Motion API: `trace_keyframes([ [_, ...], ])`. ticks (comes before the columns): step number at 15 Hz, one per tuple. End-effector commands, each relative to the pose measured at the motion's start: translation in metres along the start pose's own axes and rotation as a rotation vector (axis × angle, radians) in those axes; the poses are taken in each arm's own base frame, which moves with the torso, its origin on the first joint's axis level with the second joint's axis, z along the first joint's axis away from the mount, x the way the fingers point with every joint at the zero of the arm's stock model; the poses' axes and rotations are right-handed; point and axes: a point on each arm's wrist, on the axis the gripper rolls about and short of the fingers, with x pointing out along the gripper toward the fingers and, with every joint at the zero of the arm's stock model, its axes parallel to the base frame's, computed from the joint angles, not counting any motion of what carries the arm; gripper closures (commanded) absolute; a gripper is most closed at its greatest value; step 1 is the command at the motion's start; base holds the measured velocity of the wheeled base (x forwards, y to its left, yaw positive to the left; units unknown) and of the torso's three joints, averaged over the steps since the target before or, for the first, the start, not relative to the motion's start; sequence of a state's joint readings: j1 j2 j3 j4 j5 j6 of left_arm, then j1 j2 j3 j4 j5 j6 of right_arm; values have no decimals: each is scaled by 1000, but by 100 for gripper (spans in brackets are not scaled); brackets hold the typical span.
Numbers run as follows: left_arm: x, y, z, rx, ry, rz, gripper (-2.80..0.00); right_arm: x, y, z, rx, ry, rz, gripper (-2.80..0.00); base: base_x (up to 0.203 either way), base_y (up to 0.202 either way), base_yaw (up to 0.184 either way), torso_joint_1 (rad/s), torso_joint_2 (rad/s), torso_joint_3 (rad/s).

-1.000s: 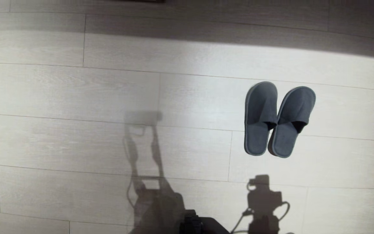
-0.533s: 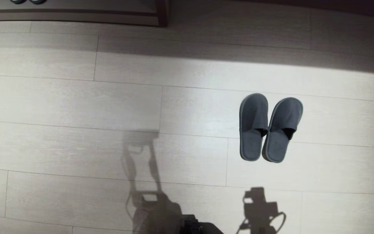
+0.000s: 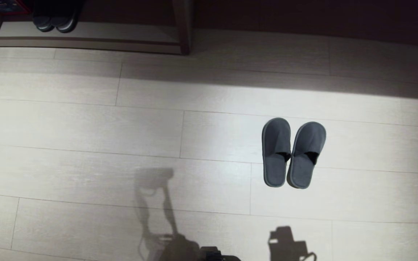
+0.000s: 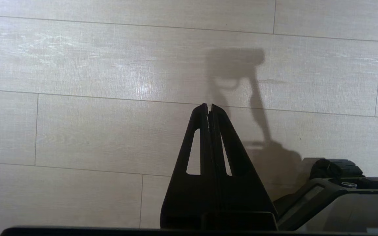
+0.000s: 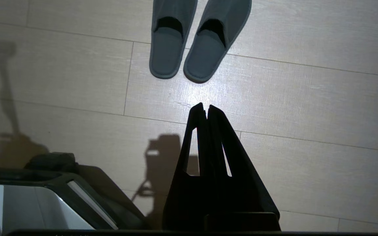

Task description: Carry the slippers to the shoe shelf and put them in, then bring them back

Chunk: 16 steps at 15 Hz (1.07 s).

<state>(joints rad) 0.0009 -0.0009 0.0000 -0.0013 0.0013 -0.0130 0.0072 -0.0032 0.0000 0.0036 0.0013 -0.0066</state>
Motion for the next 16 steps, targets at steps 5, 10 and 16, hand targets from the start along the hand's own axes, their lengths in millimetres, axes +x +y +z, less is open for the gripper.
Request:
trace_keyframes([
  [5,0,0,0,0,2,1,0,0,0,0,-1,1,1,0,0,0,0,3,1,203],
  [10,0,0,0,-1,1,0,0,0,0,0,-1,1,1,0,0,0,0,1,5,203],
  [16,0,0,0,-1,2,-1,0,0,0,0,0,1,1,0,0,0,0,3,3,199],
])
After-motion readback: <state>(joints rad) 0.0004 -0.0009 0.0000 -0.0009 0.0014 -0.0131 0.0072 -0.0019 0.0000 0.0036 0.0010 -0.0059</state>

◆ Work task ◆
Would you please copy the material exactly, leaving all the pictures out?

◆ Solution to this exercise ◆
Motion API: `trace_keyframes([ [_, ...], ])`. ticks (comes before the columns): step number at 15 Hz, one per tuple. End-effector commands, each relative to the pose measured at the motion's start: translation in metres along the start pose's own axes and rotation as a rotation vector (axis × angle, radians) in those axes; the poses are taken in each arm's own base frame, which moves with the torso, its origin on the first joint's axis level with the second joint's axis, z along the first joint's axis away from the mount, x the way the fingers point with every joint at the zero of the arm's stock model; the poses' axes and rotations are right-handed; point and axes: a point on each arm's wrist, on the axis the gripper rolls about and short of the fingers, with x pointing out along the gripper toward the fingers and, with every joint at the zero of the arm's stock model, its axes parallel to the base frame's, computed from the joint angles, not counting any motion of what carries the arm; gripper closures (commanded) absolute; a gripper is most closed at its greatest value; step 1 is the command at the motion's start; base holds the measured velocity of the wheeled base (x forwards, y to its left, yaw positive to the left; units unknown) and of the torso's three joints, averaged over the steps since the target before or, for the first, the start, not relative to the motion's start; sequence of a state's joint readings: j1 j2 j3 j4 j5 j6 of left_arm, then j1 j2 j3 j4 j5 j6 of right_arm; values have no decimals: each is scaled by 1000, but by 100 for gripper (spans in brackets are not scaled); brackets hold the typical span.
Numbers run as follows: left_arm: x, y, z, rx, ry, rz, gripper (-2.80..0.00); right_arm: x, y, z, rx, ry, rz, gripper (-2.80..0.00); base: base_x (up to 0.203 either way), base_y (up to 0.202 either way), base_yaw (up to 0.184 either way), torso_joint_1 (rad/s), torso_joint_2 (rad/s), torso_joint_3 (rad/s).

-1.000s: 
-0.533s: 
+0.000s: 
+0.000s: 
+0.000s: 

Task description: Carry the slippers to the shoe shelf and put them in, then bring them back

Chunk: 16 steps at 15 Hz (1.07 s).

<state>(joints rad) 0.0009 -0.0009 0.0000 -0.0013 0.0013 -0.0130 0.0072 -0.0032 0.0000 0.0036 0.0013 -0.0066</state>
Motion for the next 16 steps, targets at steps 5, 10 and 16, hand targets from the start along the hand's own axes, their lengths in millimetres, axes +x +y +z, less is open for the gripper.
Request:
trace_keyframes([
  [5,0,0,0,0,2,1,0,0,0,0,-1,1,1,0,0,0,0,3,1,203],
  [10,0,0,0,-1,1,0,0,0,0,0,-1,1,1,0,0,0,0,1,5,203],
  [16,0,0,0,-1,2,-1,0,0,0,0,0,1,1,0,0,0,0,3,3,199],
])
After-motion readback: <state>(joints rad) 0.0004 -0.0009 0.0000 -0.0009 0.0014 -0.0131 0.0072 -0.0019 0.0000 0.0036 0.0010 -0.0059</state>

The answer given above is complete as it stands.